Repeat verbatim what the listing holds, but not its pictures.

· · · · · · ·

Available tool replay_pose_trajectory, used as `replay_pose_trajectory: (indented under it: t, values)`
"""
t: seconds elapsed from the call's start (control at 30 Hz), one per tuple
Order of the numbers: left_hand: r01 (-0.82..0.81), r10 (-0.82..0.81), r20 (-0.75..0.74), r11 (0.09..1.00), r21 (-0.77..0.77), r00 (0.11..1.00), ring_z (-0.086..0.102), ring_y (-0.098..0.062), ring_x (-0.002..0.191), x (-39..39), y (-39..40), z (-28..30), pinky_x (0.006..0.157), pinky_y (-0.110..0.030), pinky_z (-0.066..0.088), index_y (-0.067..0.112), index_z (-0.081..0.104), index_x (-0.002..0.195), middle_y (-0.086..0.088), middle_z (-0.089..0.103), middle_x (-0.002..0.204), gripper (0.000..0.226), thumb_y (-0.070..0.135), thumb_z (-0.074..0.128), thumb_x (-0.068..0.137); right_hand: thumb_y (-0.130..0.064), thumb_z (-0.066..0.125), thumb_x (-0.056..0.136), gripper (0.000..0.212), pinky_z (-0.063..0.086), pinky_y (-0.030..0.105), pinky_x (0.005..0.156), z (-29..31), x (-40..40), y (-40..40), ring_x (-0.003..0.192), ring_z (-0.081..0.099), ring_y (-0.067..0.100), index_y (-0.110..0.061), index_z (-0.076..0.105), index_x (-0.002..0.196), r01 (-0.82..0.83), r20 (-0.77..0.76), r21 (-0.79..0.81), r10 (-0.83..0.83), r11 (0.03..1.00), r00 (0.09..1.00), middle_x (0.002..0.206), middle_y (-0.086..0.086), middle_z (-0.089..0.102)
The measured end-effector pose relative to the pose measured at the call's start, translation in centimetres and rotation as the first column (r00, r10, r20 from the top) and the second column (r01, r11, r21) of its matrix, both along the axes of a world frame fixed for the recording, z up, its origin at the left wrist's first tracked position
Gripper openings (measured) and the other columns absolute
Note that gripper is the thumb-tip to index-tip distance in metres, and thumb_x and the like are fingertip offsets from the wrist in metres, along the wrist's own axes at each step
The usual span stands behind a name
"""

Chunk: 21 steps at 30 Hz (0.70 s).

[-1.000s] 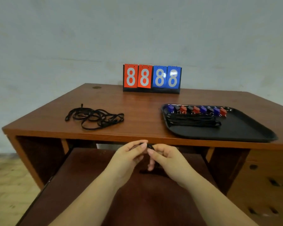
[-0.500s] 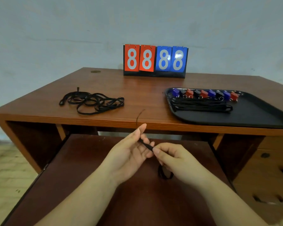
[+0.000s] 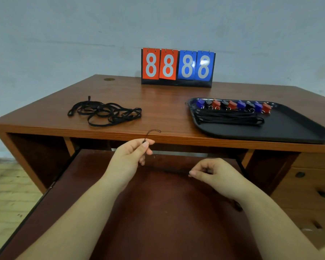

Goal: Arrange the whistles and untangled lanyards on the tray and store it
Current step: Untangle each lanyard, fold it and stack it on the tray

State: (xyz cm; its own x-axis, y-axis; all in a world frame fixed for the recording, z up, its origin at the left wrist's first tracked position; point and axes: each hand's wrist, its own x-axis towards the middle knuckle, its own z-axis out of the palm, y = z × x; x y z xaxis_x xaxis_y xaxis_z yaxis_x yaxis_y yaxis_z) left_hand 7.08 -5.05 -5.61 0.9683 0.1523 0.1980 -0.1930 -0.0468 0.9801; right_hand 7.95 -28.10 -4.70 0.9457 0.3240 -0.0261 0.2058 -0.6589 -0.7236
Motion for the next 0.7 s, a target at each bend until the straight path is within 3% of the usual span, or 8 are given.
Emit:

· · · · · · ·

- Answer area
Available tool replay_pose_trajectory, used as `replay_pose_trajectory: (indented under it: t, values)`
"""
t: seconds elapsed from the call's start (control at 30 Hz), one per tuple
Order of the numbers: left_hand: r01 (-0.82..0.81), r10 (-0.82..0.81), r20 (-0.75..0.74), r11 (0.09..1.00), r21 (-0.77..0.77), r00 (0.11..1.00), ring_z (-0.086..0.102), ring_y (-0.098..0.062), ring_x (-0.002..0.191), x (-39..39), y (-39..40), z (-28..30), pinky_x (0.006..0.157), pinky_y (-0.110..0.030), pinky_z (-0.066..0.088), index_y (-0.067..0.112), index_z (-0.081..0.104), index_x (-0.002..0.195), middle_y (-0.086..0.088), middle_z (-0.089..0.103), middle_x (-0.002..0.204), gripper (0.000..0.226), thumb_y (-0.070..0.135), thumb_z (-0.074..0.128), thumb_x (-0.068..0.137); right_hand: thumb_y (-0.130..0.064), thumb_z (-0.066..0.125), thumb_x (-0.056..0.136), gripper (0.000..0.212), pinky_z (-0.063..0.086), pinky_y (-0.030..0.105), pinky_x (0.005..0.156), z (-29..31), x (-40..40), y (-40..40), ring_x (-0.003..0.192), ring_z (-0.081..0.099), ring_y (-0.067..0.100), index_y (-0.110..0.061), index_z (-0.076..0.105), index_x (-0.002..0.196), r01 (-0.82..0.83), r20 (-0.77..0.76), r21 (-0.79..0.81), r10 (-0.83..0.83), r11 (0.03..1.00), r00 (0.09..1.00), middle_x (0.002..0.206), middle_y (-0.086..0.086), middle_z (-0.089..0.102)
The measured end-effector pose relative to the pose measured at the call's start, translation in centimetres and rotation as the first column (r00, r10, r20 from the top) and the second column (r01, r11, r21) of its matrix, both along the axes of a world frame fixed for the recording, z up, its origin at the left wrist's first tracked position
Gripper openings (measured) and the other columns absolute
Note that gripper is the thumb-tip to index-tip distance in metres, and thumb_x and the like are fingertip offsets from the wrist in metres, along the wrist's own axes at each step
The usual span stands behind a name
"""

Chunk: 21 steps at 30 Hz (0.70 s).

[-1.000s] 
[-0.500s] 
[+0.000s] 

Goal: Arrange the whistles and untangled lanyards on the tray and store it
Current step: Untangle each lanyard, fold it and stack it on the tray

State: (xyz cm; its own x-axis, y-axis; all in a world frame fixed for the recording, z up, its origin at the left wrist's first tracked position; point and axes: each hand's wrist, its own x-axis towards the middle knuckle, its own z-axis out of the palm, y = z × x; x y z xaxis_x xaxis_y xaxis_z yaxis_x yaxis_y yaxis_z) left_hand 7.08 -5.05 -5.61 0.9683 0.1523 0.1980 -0.1930 -0.0468 0.9801; right_hand 7.95 -28.10 -4.70 0.9457 0.3240 -0.0261 0.2058 -0.6589 -0.7236
Motion for the next 0.7 s, a target at each bend until the straight path is within 3% of the usual span, or 8 are given.
Emit:

This finishes the output for the exercise.